> About this exercise
Return all lines of the data in which the string "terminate" occurs.

-- Input data follows --

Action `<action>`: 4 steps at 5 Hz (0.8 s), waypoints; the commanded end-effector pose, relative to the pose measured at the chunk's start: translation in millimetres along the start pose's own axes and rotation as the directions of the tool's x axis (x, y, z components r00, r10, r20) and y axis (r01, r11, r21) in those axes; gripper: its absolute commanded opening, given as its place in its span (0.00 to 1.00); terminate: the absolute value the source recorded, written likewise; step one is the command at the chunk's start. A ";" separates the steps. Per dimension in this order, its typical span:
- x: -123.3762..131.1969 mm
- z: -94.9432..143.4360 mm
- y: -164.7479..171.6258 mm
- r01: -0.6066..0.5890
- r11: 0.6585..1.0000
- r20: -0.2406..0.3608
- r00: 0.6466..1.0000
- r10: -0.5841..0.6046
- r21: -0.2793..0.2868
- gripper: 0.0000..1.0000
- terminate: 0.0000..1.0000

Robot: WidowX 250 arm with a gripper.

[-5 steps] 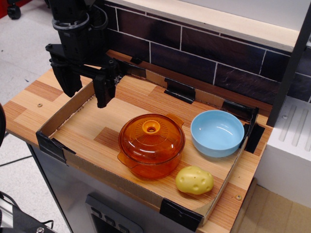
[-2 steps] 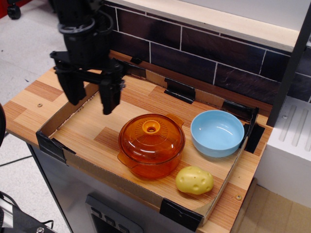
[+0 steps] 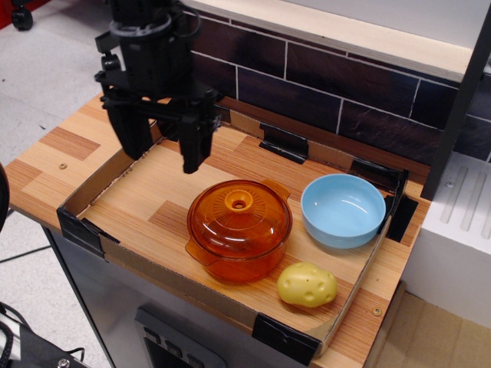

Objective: Take lid off pot

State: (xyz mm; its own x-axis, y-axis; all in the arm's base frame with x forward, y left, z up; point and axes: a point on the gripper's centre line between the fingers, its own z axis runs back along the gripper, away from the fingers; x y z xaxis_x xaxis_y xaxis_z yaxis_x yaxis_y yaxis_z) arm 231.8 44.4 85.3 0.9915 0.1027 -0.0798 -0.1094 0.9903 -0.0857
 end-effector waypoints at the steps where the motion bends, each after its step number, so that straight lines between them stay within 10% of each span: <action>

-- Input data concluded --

> Result below
Action `<action>`: 4 steps at 5 Hz (0.8 s), waypoints; the commanded end-effector pose, relative to the pose measured at the chunk's start: translation in millimetres along the start pose's own axes and rotation as the directions of the tool's x axis (x, y, z components r00, r10, r20) and y axis (r01, r11, r21) in those axes; gripper: its absolute commanded opening, given as its place in its span (0.00 to 1.00); terminate: the absolute value the source recorded, written likewise; step one is the command at the chunk's start. A ";" separates the steps. Per dimension in this order, its typical span:
- terminate: 0.0000..1.0000

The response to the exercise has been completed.